14.° A noção constitucional de trabalhador, por seu turno, deverá abranger «todo aquele que trabalha ou presta serviço por conta e sob a direcção e autoridade de outrem, independentemente da categoria deste (actividade privada ou pública) e da natureza jurídica do vínculo (contrato de trabalho privado, função pública, etc.)» (Gomes Canotilho e Vital Moreira, ob. cit., anot. artigo 53.°, IH, p. 286). Por forma a não restar margem para dúvidas, acrescentam os mesmos ilustres Autores: «Estão assim seguramente abrangidos pelo conceito os funcionários públicos» (ibidem).

15.° Deve, pois, concluir-se que também os funcionários ou agentes da Administração Pública têm constitucionalmente direito à assistência material quando involuntariamente se encontrem em situação de desemprego, por virtude do artigo 59.°, n.° 1, alínea e), da Constituição.

16.° A concretização legislativa de tal direito dos trabalhadores encontra-se, hoje, contida no Decreto-Lei n.° 79-A/89, de 13 de Março.

17.° Nos termos do disposto no artigo 1.° desse diploma — e na senda do previsto nos regimes anteriores —, apenas os trabalhadores por conta de outrem beneficiam da prestação nele prevista, designada por subsídio de desemprego.
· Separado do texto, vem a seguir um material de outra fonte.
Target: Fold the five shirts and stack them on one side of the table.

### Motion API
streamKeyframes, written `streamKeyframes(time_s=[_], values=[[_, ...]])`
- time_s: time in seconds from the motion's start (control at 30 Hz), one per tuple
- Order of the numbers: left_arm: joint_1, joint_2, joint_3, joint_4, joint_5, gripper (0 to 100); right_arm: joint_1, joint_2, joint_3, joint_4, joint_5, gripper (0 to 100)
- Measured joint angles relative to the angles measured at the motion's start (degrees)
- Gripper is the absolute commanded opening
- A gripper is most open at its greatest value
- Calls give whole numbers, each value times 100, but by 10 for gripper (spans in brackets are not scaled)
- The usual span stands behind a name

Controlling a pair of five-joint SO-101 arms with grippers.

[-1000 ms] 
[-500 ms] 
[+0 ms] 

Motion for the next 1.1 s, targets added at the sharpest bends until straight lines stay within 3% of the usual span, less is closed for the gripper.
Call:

18.° E da análise do diploma, nomeadamente do preâmbulo e do artigo 10.°, infere-se claramente que os beneficiários da assistência material, consubstanciada no subsídio de desemprego, são apenas os trabalhadores vinculados por contrato individual de trabalho, ou seja, tão só os trabalhadores por conta de outrem sujeitos de relações jurídicas privadas.